Ballroom in the mainstream?
While Ballroom grapples with the cultural appropriation debate, it is itself appropriated by mainstream arts and fashion industries – Madonna’s “Vogue” is only one example. Elements of the clothing, slang and beauty standards in the scene can be observed emerging in the mainstream. Gender-fluid looks, for example, are growing in popularity. “I think that Ballroom inspires mainstream fashion today,” says young designer Ly, “by challenging gender binary stereotypes in clothing.”

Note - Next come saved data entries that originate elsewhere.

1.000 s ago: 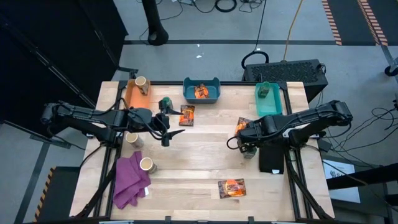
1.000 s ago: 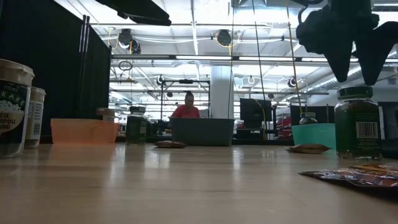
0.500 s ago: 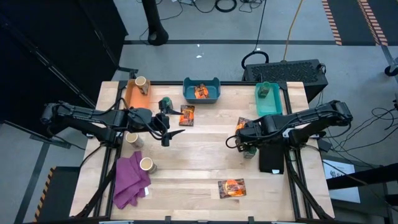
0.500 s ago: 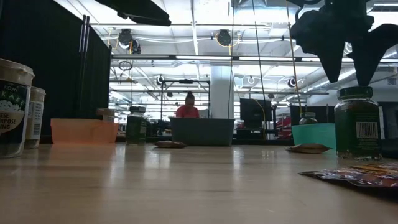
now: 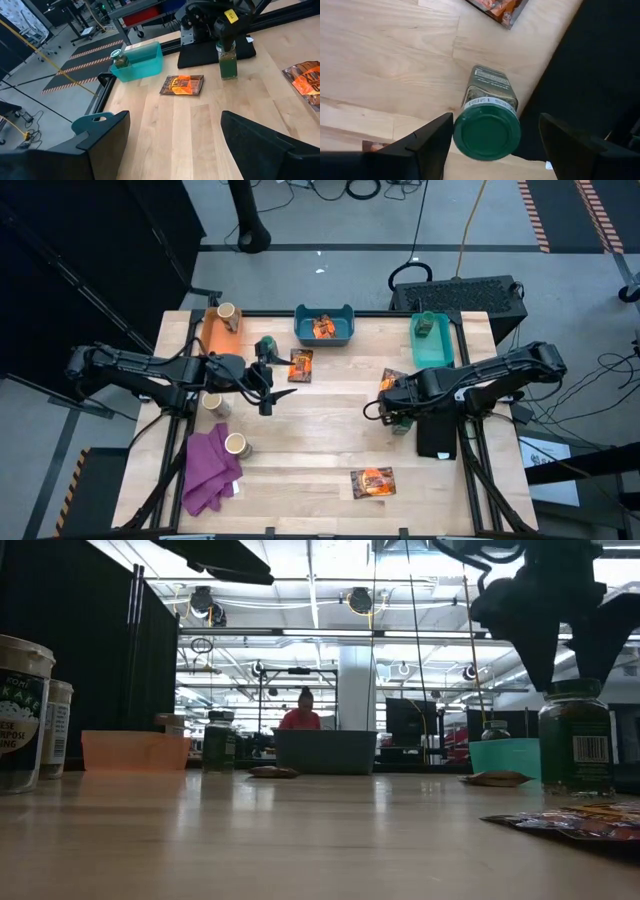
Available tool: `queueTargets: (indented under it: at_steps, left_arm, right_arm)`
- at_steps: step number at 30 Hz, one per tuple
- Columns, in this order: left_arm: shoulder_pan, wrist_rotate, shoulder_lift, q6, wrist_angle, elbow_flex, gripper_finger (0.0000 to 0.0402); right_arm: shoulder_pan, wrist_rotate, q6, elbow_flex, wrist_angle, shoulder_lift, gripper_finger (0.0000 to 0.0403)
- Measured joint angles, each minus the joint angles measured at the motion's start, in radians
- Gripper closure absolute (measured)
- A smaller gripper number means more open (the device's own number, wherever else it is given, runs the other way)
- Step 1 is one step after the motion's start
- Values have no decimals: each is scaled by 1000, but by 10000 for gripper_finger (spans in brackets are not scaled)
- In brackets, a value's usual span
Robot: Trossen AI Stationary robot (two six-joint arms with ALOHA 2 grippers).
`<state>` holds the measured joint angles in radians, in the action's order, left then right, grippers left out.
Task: Sort spices by type
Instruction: Put the right green seasoning bottle into the light blue bin
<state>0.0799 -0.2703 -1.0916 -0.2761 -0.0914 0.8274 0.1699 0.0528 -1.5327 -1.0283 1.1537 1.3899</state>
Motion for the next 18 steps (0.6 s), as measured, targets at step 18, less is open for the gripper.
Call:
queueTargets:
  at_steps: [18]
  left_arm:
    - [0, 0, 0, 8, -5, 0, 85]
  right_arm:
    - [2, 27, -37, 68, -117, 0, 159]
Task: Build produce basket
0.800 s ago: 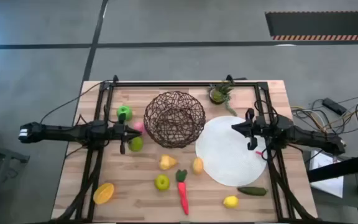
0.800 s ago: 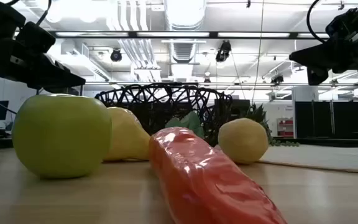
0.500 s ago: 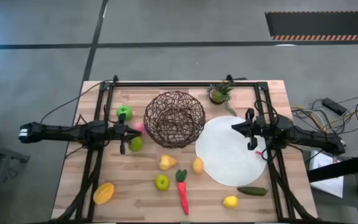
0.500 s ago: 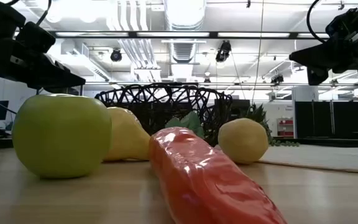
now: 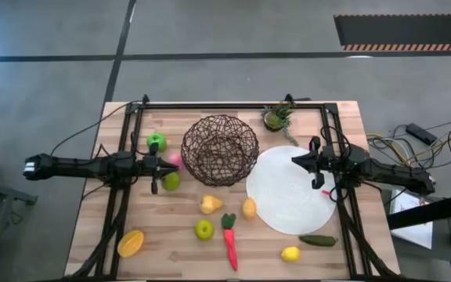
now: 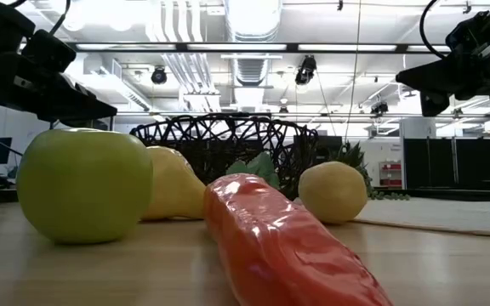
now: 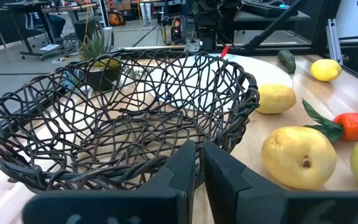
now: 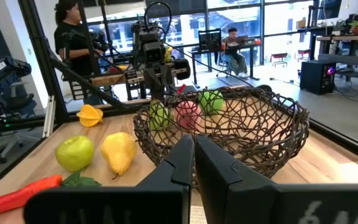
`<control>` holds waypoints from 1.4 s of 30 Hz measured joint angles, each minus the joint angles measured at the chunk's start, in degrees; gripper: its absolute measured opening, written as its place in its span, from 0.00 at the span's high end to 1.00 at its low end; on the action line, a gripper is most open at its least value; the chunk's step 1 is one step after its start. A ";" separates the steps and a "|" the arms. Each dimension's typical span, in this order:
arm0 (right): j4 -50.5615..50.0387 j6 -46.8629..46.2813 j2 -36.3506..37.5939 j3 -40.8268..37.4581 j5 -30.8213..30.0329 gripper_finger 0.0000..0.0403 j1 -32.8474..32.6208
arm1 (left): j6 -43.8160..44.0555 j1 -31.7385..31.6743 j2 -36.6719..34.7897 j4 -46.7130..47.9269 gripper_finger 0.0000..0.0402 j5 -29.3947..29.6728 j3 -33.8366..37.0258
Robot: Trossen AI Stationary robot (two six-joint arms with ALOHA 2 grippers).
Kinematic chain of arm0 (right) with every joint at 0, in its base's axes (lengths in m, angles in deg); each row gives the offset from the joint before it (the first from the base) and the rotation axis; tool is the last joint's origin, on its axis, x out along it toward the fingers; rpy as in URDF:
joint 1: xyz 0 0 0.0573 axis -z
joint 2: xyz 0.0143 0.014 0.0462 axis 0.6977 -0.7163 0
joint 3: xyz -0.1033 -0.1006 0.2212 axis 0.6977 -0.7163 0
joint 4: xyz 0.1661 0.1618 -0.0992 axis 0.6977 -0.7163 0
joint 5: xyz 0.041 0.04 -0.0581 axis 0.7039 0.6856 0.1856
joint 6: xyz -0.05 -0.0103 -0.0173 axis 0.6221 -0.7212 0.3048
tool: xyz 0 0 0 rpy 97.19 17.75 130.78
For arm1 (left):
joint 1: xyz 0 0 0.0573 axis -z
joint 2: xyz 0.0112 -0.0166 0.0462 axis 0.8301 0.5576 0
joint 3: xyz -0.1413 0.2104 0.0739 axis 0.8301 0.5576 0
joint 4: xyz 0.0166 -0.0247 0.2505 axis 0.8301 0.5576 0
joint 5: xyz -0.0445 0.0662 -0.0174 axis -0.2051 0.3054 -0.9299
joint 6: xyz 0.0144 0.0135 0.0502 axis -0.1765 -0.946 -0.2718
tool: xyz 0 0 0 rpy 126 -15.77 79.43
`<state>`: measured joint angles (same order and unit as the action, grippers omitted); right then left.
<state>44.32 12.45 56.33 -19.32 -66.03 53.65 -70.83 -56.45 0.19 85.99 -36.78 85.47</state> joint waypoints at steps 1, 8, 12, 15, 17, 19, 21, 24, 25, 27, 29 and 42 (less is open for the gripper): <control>0.00 0.02 0.00 -0.02 0.01 0.98 -0.01 | -0.01 -0.01 0.00 0.00 0.97 0.00 0.00; 0.01 0.00 0.01 -0.01 0.00 0.98 0.00 | 0.01 0.01 0.00 0.00 0.97 -0.02 0.00; 0.00 0.00 0.00 0.00 -0.01 0.98 0.01 | 0.01 0.00 0.00 0.00 0.97 -0.01 0.00; 0.01 0.00 0.00 -0.02 -0.01 0.98 0.00 | -0.01 0.00 0.01 0.00 0.97 0.01 0.00; 0.02 0.00 0.00 -0.02 -0.01 0.98 -0.01 | 0.00 0.01 0.00 0.00 0.97 0.00 0.00; 0.02 0.00 0.00 -0.02 0.00 0.98 0.00 | 0.00 -0.01 0.00 0.00 0.97 -0.02 0.00; 0.02 0.00 0.00 -0.02 -0.01 0.98 -0.01 | 0.00 -0.01 0.00 0.00 0.97 -0.01 0.00; 0.02 0.00 0.00 -0.02 -0.01 0.98 -0.01 | -0.01 0.00 0.00 0.00 0.97 -0.02 0.00; 0.02 0.02 0.00 -0.02 -0.01 0.98 -0.01 | -0.01 0.01 0.00 0.00 0.97 -0.02 0.00; 0.27 0.22 0.01 -0.01 0.01 0.98 0.00 | 0.01 -0.01 0.01 0.00 0.97 0.00 0.00; 1.09 0.63 0.02 -0.02 0.00 0.98 0.00 | -0.01 0.00 0.00 0.00 0.97 -0.02 0.00; 3.24 -11.34 0.00 -0.02 0.03 0.98 0.01 | 0.01 0.01 0.00 0.00 0.97 0.00 0.00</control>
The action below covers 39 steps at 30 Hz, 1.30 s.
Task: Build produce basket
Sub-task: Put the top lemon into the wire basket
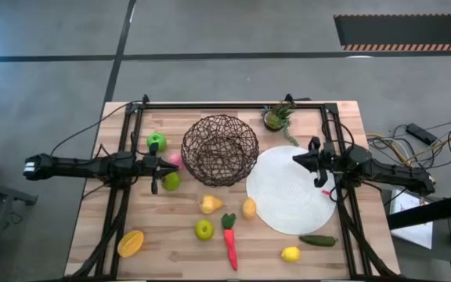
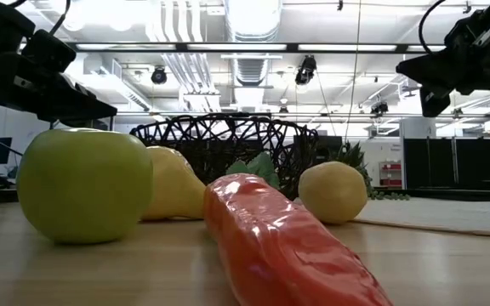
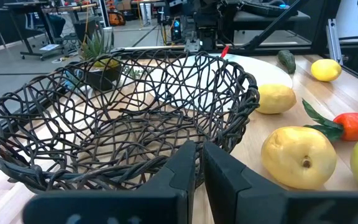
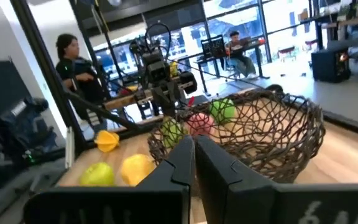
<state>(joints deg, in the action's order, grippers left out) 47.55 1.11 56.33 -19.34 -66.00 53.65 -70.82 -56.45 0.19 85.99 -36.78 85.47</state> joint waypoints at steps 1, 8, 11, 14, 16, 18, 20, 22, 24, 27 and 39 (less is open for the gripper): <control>0.10 -1.84 -0.05 0.00 0.14 0.98 -0.05 | -0.01 0.00 0.00 0.00 0.97 -0.02 0.00; 12.77 -8.62 -6.99 -0.02 3.12 0.98 -8.51 | -0.01 0.00 0.00 0.00 0.97 -0.01 0.00; 17.78 -7.15 -12.91 -0.02 -3.45 0.98 -15.14 | -0.01 -0.02 -0.02 0.00 0.97 -0.01 0.00; 22.06 -4.98 -19.40 0.00 -11.24 0.98 -21.36 | 0.01 0.00 0.03 -0.01 0.97 0.01 0.00; 22.51 -3.71 -23.52 0.60 -15.84 0.97 -24.56 | -0.01 -0.02 0.02 0.00 0.97 -0.02 0.00; 22.62 -3.20 -27.33 2.11 -19.94 0.96 -27.16 | -0.01 -0.02 0.02 -0.01 0.97 0.01 0.00; 22.45 -3.18 -31.34 3.73 -22.87 0.94 -29.08 | -0.01 -0.02 0.00 0.00 0.97 -0.01 0.00; 22.37 -3.19 -35.00 5.97 -24.22 0.91 -30.37 | 0.00 -0.02 0.04 -0.01 0.97 0.00 0.00; 21.51 -3.20 -38.94 8.60 -24.17 0.87 -31.14 | -0.02 -0.01 0.03 0.00 0.97 -0.02 0.00; 18.87 -3.19 -45.11 13.13 -24.11 0.81 -31.91 | -0.01 -0.02 0.00 0.00 0.97 -0.01 0.00; -17.71 -6.56 -68.56 40.46 -22.04 0.54 -32.75 | -0.01 -0.01 -0.02 0.00 0.97 0.01 0.00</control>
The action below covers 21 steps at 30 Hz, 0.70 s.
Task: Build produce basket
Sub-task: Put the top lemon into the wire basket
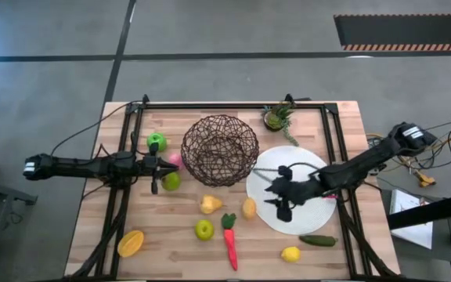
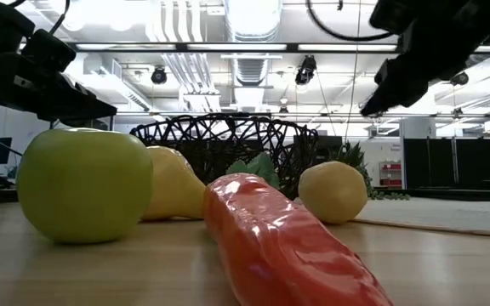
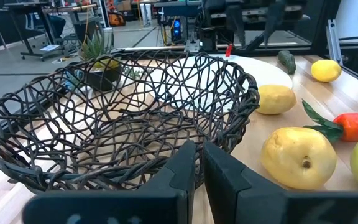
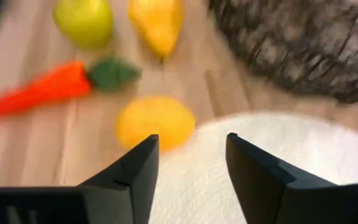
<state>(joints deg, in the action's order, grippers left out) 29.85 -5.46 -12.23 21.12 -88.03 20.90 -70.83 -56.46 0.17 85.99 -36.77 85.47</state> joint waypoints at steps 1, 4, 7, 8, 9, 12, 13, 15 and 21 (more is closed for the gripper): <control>-2.00 -0.08 -1.81 2.04 0.56 0.52 -0.39 | 0.00 0.00 0.04 0.00 0.97 0.00 0.00; -5.16 -0.13 -6.98 6.56 1.44 0.46 -1.94 | -0.01 0.01 0.09 0.02 0.97 0.00 0.00; -7.12 0.53 -12.45 9.41 1.56 0.41 -3.57 | -0.01 -0.01 0.02 -0.02 0.97 0.00 0.00; -7.50 0.95 -14.07 10.15 1.57 0.39 -3.95 | -0.01 -0.01 0.02 -0.02 0.97 -0.02 0.00; -7.47 1.22 -15.70 10.94 1.58 0.37 -4.32 | 0.00 -0.01 0.02 -0.01 0.97 0.00 0.00; -7.25 2.51 -20.36 13.65 1.58 0.31 -4.62 | 0.00 0.00 0.11 0.02 0.97 0.00 0.00; -7.30 3.32 -21.85 14.66 1.56 0.28 -4.56 | 0.01 -0.01 0.05 0.00 0.97 0.00 0.00; -7.47 5.06 -24.45 16.88 1.53 0.24 -4.51 | 0.00 -0.01 0.04 -0.02 0.97 0.00 0.00; -14.51 7.28 -30.70 25.71 -2.85 0.15 -4.54 | -0.01 0.01 0.05 0.02 0.97 0.00 0.00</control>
<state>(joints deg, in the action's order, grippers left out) 15.34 1.82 -42.93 46.83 -90.88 16.36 -70.84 -56.45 0.21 86.02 -36.77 85.47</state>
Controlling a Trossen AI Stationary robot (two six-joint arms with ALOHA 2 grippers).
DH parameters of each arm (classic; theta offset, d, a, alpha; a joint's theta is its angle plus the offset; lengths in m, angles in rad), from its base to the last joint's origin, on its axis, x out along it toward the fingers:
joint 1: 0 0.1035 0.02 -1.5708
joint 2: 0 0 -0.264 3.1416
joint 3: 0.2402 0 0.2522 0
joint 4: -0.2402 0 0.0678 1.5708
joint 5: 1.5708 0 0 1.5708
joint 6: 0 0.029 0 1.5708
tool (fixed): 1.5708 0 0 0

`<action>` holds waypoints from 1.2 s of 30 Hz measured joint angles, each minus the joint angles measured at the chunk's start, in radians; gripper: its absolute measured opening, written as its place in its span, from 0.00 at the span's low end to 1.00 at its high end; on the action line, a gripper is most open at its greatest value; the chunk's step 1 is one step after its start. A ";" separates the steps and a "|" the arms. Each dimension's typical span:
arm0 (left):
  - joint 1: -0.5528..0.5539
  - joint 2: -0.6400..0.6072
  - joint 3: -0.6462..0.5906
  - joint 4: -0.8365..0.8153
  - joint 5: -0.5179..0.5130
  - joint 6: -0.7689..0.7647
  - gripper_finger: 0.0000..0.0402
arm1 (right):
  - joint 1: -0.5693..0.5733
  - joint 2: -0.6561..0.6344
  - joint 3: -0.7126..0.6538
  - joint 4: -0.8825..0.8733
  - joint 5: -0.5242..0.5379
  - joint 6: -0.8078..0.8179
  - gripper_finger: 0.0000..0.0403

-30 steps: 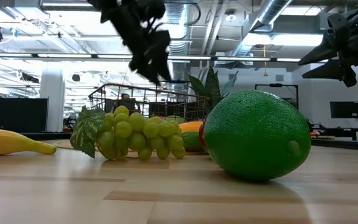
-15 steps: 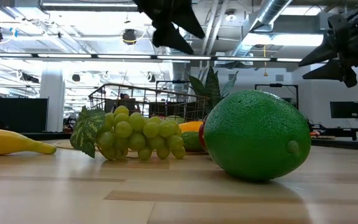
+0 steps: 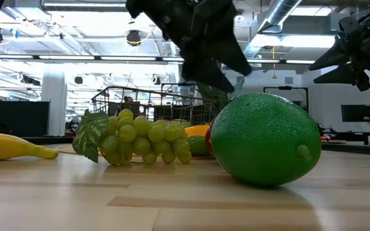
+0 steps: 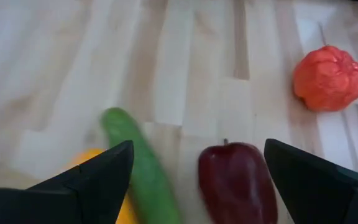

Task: Build produce basket
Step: Put the dark red apple into the wire basket

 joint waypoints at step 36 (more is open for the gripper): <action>-0.183 0.248 0.082 0.053 -0.264 -0.269 0.67 | 0.002 0.000 0.000 0.001 -0.012 -0.001 0.60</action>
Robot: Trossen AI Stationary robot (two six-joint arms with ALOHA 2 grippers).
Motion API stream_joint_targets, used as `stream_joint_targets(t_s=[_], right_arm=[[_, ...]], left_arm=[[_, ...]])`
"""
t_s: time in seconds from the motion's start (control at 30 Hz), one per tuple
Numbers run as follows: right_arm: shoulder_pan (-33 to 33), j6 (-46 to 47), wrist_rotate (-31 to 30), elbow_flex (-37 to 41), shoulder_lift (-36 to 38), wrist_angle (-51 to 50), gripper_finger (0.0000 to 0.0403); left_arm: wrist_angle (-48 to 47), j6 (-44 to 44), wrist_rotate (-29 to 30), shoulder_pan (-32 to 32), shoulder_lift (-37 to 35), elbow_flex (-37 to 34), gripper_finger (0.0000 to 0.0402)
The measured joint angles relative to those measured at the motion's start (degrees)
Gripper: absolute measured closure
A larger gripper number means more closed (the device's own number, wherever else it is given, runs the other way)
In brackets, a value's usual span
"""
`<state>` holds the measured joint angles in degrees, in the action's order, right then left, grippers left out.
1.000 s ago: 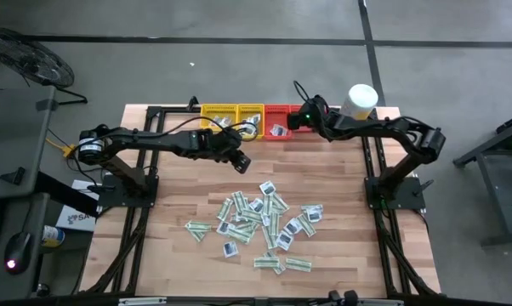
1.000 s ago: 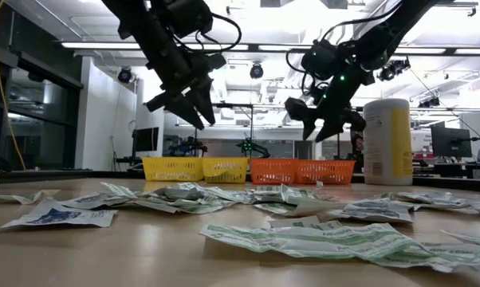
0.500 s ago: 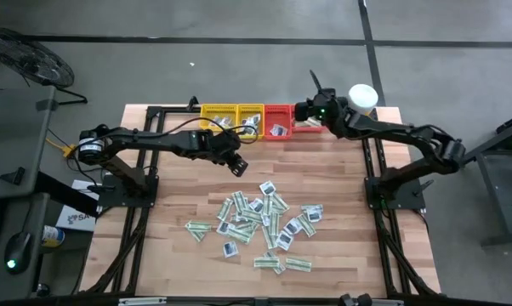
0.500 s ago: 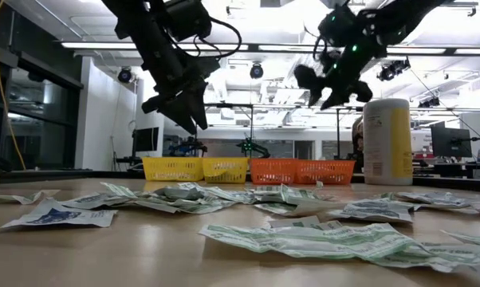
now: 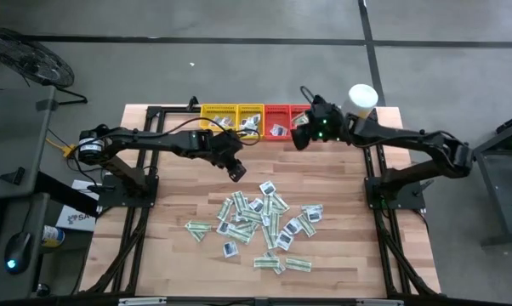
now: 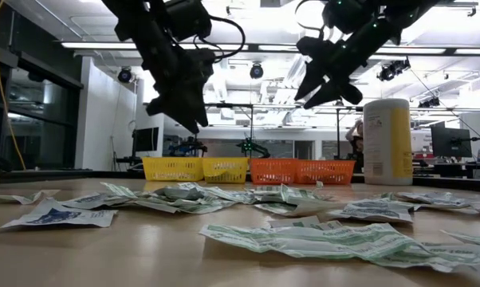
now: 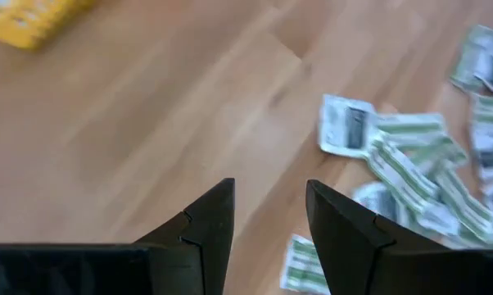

Jan Nwattu in Berlin. Photo: Marc Romero
Two years after entering the world of Ballroom in search of inspiration, Ly put together his graduate knitwear collection: a zero-waste exhibition of seven Ballroom-inspired outfits, which debuted at this year’s Berlin Fashion Week. “It was a tribute to this community – every single part of it inspired me,” he says. One of the most striking designs of Ly’s collection is a yarn-panelled top, modelled by Nwattu, with the title “Cunty” – a reference to Ballroom slang. “In the Ballroom context,” Ly explains, “the term is used as praise or chanting for a femme performer. It means a fierce, overtly feminine sensibility and soft movements.” More well-known, though, is the phrase “throwing shade”. After being used in Paris is Burning and later in Ru Paul’s Drag Race, it has found its place in the mainstream vocabulary.
Another one of Ly’s outfits was inspired by the international Ballroom icon Sinia Braxton: elegant bright red, knitted trousers and an off-the-shoulder top. The design pays homage to the contributions of transwomen in Ballroom – such as Braxton – Philp laments the reproduction of their image and legacy. “The aesthetics of FemQueens – transwomen in Ballroom – are the beauty standards that we now see in the mainstream,” she says. “There’s definitely a case of the fashion industry sucking in our culture and washing it into something which can be marketed. Ballroom doesn’t get much in return for this.”
Hopefully in the future – in Berlin and elsewhere – the community will be duly recognised for how its members have shaped not only fashion but dance, music and queer culture more broadly.